Several expressions keep track of this meaning which has become a little outdated:

“Smack the donut”

means

“to slap”

,

“to pass the donuts to someone”

means

“to beat, to reprimand”

for example.

The donut appears as a bump... of fried dough, it seems that it gradually became called that by derivation.

The donuts first enveloped a thousand various foodstuffs.

Jean de Joinville, advisor and biographer of King Louis IX, entering Egypt, spoke of

“cheese donuts, baked in the sun”

.

At this time we find fritters made from beef marrow, cheese, fritters made from artichoke bottoms, elderberry, fruit, or even pistachio.

But the most classic donut is the apple fritter.

Be careful not to swallow it too hot!

The apple remains hot for a long time... Donuts, as Georges Dubosc reports, were held in great honor, in Rouen for example.

The monks of Saint Ouen had to offer two large dishes filled with crispy donuts to the millers of the town of Grand Moulin.

Then the fee was doubled: four dishes of apple fritters!

Lyon bugnes and wonders

Tell me what you're frying and I'll tell you where you're from!

Donuts come in several shapes depending on the region.

Lyon bugnes were mentioned at the beginning of the 16th century by Rabelais in Pantagruel, citing the specialties of Lyon cuisine.

Bugnes take their place next to stuffed carp, crackers, macaroons and fruit jellies.

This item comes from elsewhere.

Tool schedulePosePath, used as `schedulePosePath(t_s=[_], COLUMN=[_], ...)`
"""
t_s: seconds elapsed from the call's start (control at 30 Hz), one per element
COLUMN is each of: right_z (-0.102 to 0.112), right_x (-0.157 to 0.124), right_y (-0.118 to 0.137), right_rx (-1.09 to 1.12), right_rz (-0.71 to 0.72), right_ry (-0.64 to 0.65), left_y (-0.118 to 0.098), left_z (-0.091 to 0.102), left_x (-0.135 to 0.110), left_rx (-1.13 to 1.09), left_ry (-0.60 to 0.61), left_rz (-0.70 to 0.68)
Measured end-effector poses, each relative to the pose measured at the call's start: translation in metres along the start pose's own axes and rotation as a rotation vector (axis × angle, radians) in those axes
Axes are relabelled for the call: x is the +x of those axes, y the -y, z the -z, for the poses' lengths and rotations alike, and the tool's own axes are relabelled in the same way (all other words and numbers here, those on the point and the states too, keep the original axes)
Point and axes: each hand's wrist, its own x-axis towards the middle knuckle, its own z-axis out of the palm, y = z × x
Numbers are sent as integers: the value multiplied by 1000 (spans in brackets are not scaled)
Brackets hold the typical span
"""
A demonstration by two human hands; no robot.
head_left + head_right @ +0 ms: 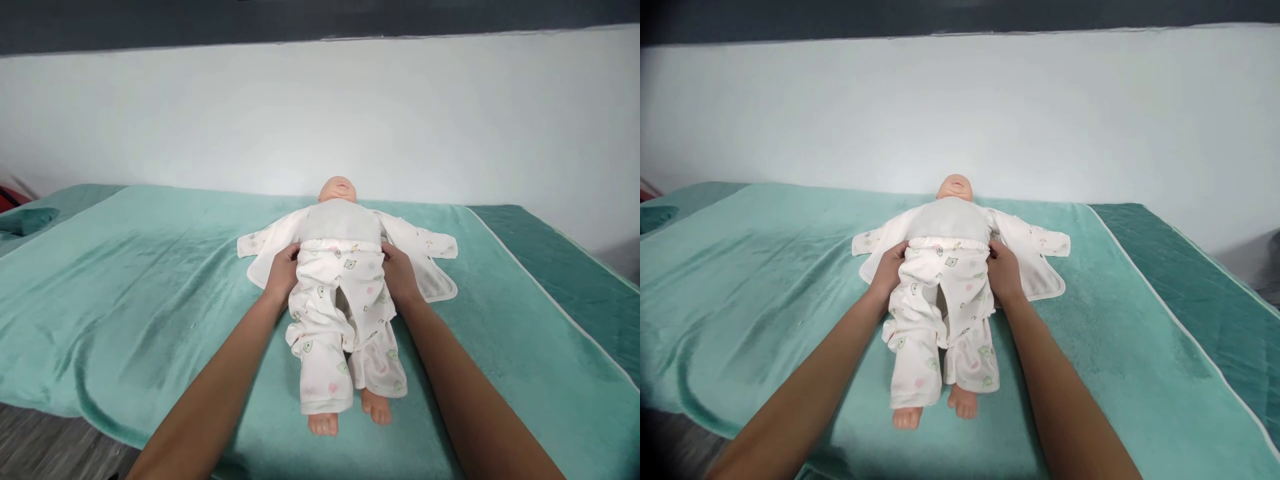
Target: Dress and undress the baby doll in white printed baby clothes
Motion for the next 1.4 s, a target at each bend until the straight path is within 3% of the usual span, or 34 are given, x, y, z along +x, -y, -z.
schedulePosePath(t_s=[0.17,0.47,0.77,1.0,1.23,1.4], right_z=[2,5,8,20,26,25], right_x=[-3,-7,-12,-11,-6,0], right_y=[-5,0,8,9,6,9], right_rx=[14,146,238,304,187,28], right_rz=[-2,-33,-68,49,238,372], right_ry=[-53,-107,-43,90,190,217], left_y=[8,1,2,4,5,7], left_z=[4,8,11,13,13,11], left_x=[-1,-12,-10,-7,-1,5], left_rx=[-23,-26,-15,53,82,91], left_ry=[-70,-82,25,65,132,112], left_rz=[-110,-150,-259,-296,-340,-345])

They are flatter than classic donuts, and have their origins in the Duchy of Savoie, then Dauphiné, Lyon, the Aosta Valley, the Rhône Valley...

An example of “bugnes”.

M.studio / stock.adobe.com

Read also Only a French lover will succeed in this dictation strewn with traps

Very close by, we find the

“wonders”

, light as the bugnes.

This particular meaning is attested from the 18th century, particularly in the South-West of France.

They are found in Gascony, in Haute-Savoie.

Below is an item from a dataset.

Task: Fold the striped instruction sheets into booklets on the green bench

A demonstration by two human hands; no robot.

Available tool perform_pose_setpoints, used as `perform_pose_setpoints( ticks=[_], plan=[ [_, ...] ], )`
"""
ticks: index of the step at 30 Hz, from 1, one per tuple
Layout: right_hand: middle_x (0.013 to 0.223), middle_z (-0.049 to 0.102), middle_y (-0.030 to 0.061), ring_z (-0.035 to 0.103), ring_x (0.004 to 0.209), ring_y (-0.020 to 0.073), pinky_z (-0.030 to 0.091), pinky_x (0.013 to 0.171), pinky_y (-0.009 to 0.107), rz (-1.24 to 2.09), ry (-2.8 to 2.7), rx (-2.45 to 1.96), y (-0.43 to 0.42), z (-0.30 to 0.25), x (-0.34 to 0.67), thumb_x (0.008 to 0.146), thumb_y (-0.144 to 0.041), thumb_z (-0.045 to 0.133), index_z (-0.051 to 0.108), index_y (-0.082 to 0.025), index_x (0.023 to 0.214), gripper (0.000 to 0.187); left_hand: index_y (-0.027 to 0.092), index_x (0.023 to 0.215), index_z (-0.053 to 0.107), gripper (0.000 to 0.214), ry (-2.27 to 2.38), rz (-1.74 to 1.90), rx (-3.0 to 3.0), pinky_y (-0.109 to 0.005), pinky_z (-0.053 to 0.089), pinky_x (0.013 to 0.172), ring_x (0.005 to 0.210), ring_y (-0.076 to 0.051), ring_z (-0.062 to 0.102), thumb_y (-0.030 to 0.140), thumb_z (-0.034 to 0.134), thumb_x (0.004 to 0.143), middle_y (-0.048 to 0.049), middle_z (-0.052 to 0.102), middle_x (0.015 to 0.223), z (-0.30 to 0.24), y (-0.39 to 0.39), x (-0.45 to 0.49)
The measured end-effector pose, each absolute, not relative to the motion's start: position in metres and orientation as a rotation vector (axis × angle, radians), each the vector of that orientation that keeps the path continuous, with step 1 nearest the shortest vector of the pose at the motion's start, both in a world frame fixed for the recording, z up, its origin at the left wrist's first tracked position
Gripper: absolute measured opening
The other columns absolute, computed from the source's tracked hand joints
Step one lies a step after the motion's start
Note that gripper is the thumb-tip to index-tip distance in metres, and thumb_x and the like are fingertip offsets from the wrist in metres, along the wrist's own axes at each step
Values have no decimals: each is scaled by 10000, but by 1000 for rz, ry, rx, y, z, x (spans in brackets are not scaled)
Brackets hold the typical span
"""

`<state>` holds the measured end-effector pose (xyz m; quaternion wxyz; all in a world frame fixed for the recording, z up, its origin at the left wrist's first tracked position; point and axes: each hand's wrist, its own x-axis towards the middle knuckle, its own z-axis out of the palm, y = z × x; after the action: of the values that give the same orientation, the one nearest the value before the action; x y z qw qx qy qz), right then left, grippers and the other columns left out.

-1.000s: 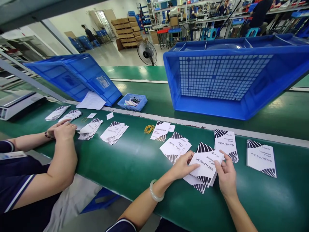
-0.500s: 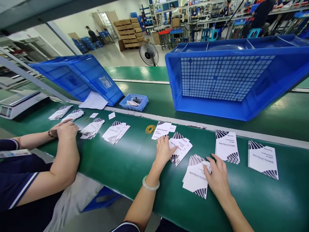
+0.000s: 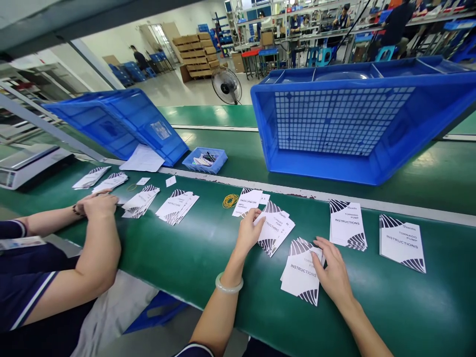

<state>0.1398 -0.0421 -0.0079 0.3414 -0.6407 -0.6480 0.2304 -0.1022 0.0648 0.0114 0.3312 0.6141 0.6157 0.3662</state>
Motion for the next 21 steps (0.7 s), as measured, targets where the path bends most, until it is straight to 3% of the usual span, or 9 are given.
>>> perform_pose_setpoints(
  ticks=[5,11,14,16,18,21],
  plan=[
    [1213,545,83,531,1060,232,466,861,371,971,-1470,-1536,-43,1,140,893,-398,441,471,-237,1225,371,194,977,467,255,1283,1007,1359,-239,453,615,716,-138,581,402,494,832,-33,608,843,28,53,-85],
    [1229,548,91,560,1035,229,467,862,362,1323,-1317,-1189,-48,1,138,915,-386,425,366,-241,1324,438,201,922,482,241,929,936,1034,-203,415,572,654,-100,549,355,605,785,4,586,799,29,31,-55],
    [1215,558,83,563,1021,236,482,805,337,1333,-1288,-1243,-50,0,138,921,-386,413,440,-239,1275,384,198,958,498,211,1007,882,1250,-243,440,626,719,-133,570,364,533,833,-14,594,808,26,24,-46],
    [1117,613,83,596,917,231,491,731,322,1300,-1279,-1327,-51,-1,139,911,-398,435,517,-222,1192,341,199,1045,509,258,1106,858,1475,-320,463,769,874,-183,584,372,484,856,-54,614,934,26,19,-42],
    [955,664,79,615,780,219,492,658,313,1296,-1260,-1376,-51,-4,140,898,-411,459,572,-200,1087,304,202,1212,450,457,1153,803,1724,-420,389,963,1120,-247,498,418,531,818,-105,543,1198,27,14,-40],
    [819,674,67,616,671,202,495,611,306,1314,-1220,-1366,-52,-9,141,882,-417,490,595,-191,965,262,188,1413,164,1035,1065,609,1955,-504,229,1091,1334,-322,233,540,708,606,-149,240,1462,29,8,-37]
  ],
)
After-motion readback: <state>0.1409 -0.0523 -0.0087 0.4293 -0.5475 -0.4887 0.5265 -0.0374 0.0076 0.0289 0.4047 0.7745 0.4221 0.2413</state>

Nice loops, earflaps and nun farts

In Provence, we will talk more about

“earpieces”

.

But be careful not to use this name in Nice!

We will eat

“ganses”

, in Occitan

“li gansa nissardi”

.

They are knot or diamond shaped, like the turnips, and they are fried in a bath of olive oil.

The braid is originally the name given to a curved portion of rope, that is to say without crossing with another loop.

And in the east of France,

“pets-de-nun”

.

Fulbert-Dumonteil places his birth at the abbey of Marmoutier, a little upstream from Tours.

Everyone is busy around the stove, he explains, during the preparation of a Saint Martin's Day meal, when a

“strange, sonorous, rhythmic, prolonged noise resounds, similar to the moaning of an organ which

goes out .

"

It's because a novice at the abbey has just staggered clumsily, dropping a spoonful of choux pastry into a pot of hot fat.

Our pet-de-nun!

It's a small donut, without a hollow in the middle, the lightest of all.